Dockhand

TL;DR

Either use deunhealth or run this bash script:

Now any container that has the label autoheal=true will be restarted when it goes unhealthy.

The problem

I have bunch of docker containers running here and there. Sometimes, they go unhealthy and I have to restart them. But I don’t want to do this manually. I want to automate this process.

At first, I thought there should already be a way to do this and I found this niche tool called deunhealth.

It was easy to install and use. All I had to do was to give access to the docker socket and add a specific label to the containers that I want to monitor.

❗
Giving access to the docker socket is a security risk!
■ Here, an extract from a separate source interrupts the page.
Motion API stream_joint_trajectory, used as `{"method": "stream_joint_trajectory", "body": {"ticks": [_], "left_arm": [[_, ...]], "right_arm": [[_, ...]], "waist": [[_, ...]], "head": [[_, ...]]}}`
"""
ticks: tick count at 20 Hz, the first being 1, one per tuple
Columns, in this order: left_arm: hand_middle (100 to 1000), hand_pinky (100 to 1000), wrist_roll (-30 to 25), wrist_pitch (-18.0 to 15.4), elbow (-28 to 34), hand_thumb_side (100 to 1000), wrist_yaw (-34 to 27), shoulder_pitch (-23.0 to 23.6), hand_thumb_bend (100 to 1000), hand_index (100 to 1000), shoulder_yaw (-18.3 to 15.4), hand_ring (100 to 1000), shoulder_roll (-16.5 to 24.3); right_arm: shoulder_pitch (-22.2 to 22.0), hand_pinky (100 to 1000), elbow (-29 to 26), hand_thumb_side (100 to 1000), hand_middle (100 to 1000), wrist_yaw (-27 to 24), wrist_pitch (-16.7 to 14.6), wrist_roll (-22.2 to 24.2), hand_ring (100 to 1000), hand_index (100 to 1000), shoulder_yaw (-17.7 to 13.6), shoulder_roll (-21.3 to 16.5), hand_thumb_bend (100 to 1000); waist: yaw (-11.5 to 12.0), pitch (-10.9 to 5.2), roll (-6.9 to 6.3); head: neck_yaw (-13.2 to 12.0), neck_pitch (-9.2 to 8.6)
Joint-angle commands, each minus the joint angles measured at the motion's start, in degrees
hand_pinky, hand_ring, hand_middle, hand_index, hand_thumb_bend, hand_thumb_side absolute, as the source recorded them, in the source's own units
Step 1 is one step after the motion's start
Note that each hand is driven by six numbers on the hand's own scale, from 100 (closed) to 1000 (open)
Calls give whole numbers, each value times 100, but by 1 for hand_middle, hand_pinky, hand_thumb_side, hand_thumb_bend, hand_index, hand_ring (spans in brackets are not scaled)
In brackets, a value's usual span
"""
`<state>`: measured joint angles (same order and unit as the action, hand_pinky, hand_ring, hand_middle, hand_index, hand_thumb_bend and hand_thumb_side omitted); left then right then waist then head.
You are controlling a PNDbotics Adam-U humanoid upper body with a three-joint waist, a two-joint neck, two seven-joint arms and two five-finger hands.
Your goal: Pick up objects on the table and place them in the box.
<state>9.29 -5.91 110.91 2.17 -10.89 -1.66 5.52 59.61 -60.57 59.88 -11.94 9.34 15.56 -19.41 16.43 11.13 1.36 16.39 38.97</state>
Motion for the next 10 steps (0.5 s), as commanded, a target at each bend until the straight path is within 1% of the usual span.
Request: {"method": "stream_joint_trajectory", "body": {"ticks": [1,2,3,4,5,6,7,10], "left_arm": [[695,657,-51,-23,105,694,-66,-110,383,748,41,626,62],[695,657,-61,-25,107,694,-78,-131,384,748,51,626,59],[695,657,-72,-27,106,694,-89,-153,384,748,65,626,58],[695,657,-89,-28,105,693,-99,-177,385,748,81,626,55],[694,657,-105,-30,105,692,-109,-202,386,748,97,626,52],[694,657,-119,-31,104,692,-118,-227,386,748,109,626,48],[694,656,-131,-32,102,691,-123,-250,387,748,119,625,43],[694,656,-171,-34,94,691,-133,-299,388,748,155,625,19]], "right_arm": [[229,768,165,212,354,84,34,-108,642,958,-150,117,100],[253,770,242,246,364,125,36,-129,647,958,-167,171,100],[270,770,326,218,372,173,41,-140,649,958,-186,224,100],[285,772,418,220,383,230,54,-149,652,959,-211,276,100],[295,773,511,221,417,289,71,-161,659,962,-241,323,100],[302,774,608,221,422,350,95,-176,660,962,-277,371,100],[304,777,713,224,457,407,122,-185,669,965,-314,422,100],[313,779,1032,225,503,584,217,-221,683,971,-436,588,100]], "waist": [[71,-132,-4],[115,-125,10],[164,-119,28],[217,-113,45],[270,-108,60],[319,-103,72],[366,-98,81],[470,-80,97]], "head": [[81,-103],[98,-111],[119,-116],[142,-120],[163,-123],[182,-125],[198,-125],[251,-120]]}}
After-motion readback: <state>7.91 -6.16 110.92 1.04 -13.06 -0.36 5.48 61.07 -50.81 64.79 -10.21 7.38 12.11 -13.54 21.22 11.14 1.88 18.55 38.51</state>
I’m paranoid about security and I don’t want to give access to the docker socket to any random tool. No hard feelings, deunhealth 🫠

ℹ️
The reason is, I don’t want to review every line of code in the tool to make sure it’s not doing anything malicious, let alone checking every release and dependency!

The solution

So what are my options?

Don’t be paranoid and use deunhealth (You can do this if you trust the tool, or you’re a normal person)
Write a simple script that does the same thing in Go or Python (since Docker has SDKs for these languages)
Write a bash script that does the same thing

For me, the first option is out of the question.

The second option was easy to implement. Checking the docker-py documentation, There is a method to listen to events:

# pip install docker
import docker

client = docker.from_env()
for event in client.events(decode=True):
    print(event)

But this would print all events. I only want the events that:

Are related to health of the container, preferably narrowed down to unhealthy status
Are related to the containers only (not images, networks, etc.)
Only emited for the containers that have a specific label (e.g. autoheal=true)

Jumping into the rabbit hole

How can I test these filters? Docker cli already has a command to listen to the events: docker system events.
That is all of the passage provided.